→ EXERCISE DIRECTIONS
Which lines of the entries below include "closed"? List them all.

→ EXTRACTED RECORDS
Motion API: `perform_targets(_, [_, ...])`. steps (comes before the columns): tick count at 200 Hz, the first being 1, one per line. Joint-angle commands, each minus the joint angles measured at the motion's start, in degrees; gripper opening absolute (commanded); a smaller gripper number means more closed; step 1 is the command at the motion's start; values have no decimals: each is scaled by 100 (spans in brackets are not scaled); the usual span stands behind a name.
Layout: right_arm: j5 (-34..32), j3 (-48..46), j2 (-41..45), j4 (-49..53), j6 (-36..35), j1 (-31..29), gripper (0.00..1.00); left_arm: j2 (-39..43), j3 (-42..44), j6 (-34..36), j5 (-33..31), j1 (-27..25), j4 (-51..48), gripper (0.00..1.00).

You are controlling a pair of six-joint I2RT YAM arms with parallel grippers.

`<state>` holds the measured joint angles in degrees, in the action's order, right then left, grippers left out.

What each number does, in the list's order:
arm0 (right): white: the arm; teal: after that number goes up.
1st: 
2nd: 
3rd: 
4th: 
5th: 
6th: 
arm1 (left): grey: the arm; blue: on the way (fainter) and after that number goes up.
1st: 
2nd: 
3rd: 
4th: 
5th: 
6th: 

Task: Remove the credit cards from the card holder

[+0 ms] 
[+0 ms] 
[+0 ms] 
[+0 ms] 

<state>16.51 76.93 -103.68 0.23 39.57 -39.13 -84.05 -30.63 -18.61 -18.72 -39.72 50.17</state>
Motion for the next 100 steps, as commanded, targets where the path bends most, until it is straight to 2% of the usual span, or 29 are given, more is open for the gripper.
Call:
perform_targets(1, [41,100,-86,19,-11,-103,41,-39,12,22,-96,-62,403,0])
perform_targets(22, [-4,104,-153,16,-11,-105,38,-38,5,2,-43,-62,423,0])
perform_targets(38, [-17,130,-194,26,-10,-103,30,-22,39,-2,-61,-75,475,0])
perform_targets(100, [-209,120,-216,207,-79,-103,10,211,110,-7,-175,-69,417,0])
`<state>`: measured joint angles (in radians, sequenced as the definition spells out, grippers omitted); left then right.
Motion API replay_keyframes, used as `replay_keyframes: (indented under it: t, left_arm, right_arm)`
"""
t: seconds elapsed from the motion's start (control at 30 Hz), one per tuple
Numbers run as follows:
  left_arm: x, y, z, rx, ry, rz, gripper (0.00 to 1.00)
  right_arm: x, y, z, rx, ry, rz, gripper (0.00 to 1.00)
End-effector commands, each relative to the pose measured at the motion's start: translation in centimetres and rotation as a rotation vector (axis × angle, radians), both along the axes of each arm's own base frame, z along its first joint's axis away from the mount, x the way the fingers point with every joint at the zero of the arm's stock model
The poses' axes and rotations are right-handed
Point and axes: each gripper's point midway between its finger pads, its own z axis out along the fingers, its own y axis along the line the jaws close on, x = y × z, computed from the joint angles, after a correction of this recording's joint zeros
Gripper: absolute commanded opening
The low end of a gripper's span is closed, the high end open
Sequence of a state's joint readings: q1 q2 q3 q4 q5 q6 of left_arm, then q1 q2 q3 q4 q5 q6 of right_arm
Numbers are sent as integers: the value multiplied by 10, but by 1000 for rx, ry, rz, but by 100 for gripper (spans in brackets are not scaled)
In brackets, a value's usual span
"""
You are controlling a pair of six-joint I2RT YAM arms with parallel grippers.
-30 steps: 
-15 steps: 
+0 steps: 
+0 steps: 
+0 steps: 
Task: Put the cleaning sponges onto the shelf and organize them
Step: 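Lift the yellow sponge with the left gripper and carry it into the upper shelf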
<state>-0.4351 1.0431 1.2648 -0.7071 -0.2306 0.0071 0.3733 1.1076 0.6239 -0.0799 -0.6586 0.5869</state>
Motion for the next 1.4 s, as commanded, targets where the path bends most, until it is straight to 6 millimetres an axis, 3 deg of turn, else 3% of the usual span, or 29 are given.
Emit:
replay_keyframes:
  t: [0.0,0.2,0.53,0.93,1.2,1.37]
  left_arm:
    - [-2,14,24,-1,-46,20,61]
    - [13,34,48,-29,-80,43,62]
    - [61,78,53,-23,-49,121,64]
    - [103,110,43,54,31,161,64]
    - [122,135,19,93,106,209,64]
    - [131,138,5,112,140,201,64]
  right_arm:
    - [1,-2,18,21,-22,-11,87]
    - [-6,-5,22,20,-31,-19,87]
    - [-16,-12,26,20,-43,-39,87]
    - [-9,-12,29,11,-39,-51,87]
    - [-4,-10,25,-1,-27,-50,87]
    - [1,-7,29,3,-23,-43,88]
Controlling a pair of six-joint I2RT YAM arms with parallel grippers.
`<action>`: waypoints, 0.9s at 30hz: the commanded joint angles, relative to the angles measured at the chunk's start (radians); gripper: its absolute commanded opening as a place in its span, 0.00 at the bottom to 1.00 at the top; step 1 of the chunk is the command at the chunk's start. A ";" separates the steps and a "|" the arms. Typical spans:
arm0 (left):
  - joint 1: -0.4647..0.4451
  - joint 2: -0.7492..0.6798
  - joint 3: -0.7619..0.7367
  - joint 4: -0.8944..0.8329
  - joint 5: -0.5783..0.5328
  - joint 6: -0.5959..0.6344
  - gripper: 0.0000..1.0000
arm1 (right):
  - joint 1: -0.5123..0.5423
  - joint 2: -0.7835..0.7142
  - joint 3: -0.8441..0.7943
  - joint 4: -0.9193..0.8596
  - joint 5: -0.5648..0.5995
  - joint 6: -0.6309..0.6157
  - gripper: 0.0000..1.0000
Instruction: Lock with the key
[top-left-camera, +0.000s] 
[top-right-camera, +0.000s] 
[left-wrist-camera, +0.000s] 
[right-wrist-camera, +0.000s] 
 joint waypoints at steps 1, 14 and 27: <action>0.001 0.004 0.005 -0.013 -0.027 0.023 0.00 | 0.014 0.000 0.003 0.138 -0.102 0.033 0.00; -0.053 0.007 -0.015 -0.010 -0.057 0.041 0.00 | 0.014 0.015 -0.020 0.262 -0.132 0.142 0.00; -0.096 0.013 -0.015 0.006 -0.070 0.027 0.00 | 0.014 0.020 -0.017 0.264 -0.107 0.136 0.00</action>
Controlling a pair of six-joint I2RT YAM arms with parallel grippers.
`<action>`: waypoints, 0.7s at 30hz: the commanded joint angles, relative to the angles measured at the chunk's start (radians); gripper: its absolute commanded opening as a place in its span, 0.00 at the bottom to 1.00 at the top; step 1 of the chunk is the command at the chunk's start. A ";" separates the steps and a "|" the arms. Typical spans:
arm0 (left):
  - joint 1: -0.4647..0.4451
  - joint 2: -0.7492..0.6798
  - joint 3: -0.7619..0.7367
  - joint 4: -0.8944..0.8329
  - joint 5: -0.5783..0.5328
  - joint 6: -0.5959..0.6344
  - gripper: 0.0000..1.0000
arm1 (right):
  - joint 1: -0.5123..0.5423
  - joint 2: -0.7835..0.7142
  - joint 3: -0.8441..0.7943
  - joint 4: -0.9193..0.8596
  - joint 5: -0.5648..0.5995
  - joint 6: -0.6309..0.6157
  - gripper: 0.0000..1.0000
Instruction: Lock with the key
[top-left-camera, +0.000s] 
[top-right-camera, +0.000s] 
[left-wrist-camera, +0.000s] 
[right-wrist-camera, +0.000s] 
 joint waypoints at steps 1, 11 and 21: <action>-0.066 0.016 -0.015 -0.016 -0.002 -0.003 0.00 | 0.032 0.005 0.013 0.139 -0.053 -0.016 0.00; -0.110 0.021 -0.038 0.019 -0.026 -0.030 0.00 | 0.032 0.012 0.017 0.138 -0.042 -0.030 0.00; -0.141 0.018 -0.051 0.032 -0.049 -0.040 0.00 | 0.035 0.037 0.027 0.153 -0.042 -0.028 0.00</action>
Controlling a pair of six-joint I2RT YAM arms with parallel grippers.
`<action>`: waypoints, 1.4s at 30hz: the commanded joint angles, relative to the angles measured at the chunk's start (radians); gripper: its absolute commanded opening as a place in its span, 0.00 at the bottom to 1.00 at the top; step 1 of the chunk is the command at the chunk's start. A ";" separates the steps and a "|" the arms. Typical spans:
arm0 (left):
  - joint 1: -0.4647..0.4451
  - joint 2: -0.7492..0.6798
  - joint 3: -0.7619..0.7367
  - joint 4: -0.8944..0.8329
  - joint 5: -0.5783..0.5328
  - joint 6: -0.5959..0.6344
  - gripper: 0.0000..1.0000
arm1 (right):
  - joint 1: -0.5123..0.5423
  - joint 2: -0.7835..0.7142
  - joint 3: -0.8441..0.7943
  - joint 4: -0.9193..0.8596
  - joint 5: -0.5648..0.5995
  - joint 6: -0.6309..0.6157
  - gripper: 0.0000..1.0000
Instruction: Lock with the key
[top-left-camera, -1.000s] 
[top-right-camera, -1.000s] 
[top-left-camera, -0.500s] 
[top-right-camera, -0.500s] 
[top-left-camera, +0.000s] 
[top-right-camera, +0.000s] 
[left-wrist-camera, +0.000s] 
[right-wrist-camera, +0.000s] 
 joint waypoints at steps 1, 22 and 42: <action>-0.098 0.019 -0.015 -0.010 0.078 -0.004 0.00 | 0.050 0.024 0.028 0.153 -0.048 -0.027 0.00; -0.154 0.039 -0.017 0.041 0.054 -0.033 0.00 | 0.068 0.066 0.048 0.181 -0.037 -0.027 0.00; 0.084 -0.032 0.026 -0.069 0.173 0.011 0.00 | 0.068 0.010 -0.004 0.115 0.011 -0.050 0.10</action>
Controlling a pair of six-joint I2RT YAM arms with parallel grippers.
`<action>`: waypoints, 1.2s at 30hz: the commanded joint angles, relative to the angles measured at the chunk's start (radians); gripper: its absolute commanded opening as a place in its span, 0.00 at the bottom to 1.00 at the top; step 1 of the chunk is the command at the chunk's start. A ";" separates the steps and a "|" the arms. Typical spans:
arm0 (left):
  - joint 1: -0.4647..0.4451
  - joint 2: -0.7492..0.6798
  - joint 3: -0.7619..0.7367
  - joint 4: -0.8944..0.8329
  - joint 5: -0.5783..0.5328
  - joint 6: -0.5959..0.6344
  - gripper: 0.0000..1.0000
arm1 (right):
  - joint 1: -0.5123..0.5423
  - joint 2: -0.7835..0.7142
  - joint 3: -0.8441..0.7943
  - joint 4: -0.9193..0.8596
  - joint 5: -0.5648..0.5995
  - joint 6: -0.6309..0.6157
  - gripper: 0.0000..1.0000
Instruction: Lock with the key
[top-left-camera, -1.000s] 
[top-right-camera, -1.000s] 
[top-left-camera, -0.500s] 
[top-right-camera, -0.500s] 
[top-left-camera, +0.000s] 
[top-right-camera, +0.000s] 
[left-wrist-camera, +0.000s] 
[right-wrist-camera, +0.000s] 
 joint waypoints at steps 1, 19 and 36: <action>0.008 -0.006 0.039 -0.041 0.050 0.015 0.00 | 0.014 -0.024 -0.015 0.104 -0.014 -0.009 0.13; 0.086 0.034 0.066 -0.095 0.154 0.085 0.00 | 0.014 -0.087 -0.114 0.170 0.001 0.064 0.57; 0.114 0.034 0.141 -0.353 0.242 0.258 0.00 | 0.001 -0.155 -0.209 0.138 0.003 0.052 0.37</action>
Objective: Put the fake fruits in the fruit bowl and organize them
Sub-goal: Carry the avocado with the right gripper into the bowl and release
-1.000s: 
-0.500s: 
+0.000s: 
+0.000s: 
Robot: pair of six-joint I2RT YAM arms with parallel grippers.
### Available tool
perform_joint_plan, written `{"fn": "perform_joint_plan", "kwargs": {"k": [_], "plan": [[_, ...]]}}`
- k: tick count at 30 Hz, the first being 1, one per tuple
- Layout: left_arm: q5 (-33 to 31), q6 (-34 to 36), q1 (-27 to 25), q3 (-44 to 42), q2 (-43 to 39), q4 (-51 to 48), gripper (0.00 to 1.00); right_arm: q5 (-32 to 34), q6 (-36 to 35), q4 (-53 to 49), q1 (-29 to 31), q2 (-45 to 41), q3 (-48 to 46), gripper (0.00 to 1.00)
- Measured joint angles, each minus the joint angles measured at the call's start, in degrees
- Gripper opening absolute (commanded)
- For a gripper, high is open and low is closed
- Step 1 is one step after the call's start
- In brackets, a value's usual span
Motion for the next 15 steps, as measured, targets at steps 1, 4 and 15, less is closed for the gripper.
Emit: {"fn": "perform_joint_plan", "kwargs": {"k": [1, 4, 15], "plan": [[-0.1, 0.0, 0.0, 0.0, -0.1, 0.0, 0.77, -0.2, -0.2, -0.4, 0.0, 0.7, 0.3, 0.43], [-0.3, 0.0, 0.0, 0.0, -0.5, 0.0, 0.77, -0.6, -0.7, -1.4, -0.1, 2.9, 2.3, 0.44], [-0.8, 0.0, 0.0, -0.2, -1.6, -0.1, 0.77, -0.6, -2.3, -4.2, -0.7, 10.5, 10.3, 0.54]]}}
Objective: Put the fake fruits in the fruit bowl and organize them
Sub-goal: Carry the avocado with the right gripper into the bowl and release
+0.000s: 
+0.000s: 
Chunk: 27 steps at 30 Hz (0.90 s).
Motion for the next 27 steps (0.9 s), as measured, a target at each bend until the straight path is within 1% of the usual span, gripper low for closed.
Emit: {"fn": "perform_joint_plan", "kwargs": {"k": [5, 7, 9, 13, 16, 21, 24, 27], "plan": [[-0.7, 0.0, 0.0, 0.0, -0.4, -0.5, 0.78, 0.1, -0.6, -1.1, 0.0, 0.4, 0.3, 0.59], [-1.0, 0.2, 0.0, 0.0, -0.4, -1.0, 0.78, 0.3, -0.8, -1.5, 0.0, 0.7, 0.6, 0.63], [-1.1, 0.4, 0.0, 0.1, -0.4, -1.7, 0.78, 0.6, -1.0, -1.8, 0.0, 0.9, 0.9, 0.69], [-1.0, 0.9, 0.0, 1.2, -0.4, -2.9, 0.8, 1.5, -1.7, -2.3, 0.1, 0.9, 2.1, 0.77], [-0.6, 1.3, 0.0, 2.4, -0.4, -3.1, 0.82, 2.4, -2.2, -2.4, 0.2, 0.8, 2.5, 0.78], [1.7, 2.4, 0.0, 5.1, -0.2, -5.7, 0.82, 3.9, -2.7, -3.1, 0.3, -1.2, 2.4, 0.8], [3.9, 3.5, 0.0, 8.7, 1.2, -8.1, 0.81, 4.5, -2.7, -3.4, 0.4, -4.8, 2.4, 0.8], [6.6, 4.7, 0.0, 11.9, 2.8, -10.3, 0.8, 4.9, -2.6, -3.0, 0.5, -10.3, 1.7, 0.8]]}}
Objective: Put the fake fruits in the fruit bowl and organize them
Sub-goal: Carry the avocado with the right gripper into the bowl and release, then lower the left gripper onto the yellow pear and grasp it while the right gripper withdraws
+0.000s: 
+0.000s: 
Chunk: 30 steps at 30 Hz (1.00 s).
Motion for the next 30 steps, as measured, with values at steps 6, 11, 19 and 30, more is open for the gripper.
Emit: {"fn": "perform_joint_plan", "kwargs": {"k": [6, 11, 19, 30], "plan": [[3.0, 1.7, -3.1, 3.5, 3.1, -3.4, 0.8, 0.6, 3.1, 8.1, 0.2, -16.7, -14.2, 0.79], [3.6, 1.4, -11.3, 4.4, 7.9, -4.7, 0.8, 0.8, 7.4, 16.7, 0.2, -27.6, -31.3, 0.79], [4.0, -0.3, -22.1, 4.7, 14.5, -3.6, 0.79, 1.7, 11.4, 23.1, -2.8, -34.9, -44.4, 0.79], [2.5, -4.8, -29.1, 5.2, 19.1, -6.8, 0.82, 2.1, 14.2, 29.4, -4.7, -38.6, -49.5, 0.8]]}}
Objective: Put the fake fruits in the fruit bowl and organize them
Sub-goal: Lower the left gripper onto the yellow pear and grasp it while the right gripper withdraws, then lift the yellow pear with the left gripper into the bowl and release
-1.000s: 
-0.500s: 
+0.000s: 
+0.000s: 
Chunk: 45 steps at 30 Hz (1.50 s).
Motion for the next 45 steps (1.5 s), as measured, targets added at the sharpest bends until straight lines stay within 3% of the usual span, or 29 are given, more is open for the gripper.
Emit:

→ RESPONSE BOX
Motion API: `perform_targets(_, [_, ...])`. steps (comes before the columns): tick count at 200 Hz, the first being 1, one per line. Joint-angle commands, each minus the joint angles measured at the motion's start, in degrees; gripper opening absolute (commanded); a smaller gripper number means more closed; step 1 is the command at the motion's start; values have no decimals: each is scaled by 100 (spans in brackets are not scaled); the usual span stands behind a name.
The low end of a gripper's span is closed, the high end open
- For a gripper, high is open and low is closed
Motion for the next 15 steps, as measured, targets at steps 1, 4 and 15, less is closed for the gripper.
Motion for the next 27 steps (0.9 s), as measured, a target at each bend until the straight path is within 1% of the usual span, gripper low for closed.

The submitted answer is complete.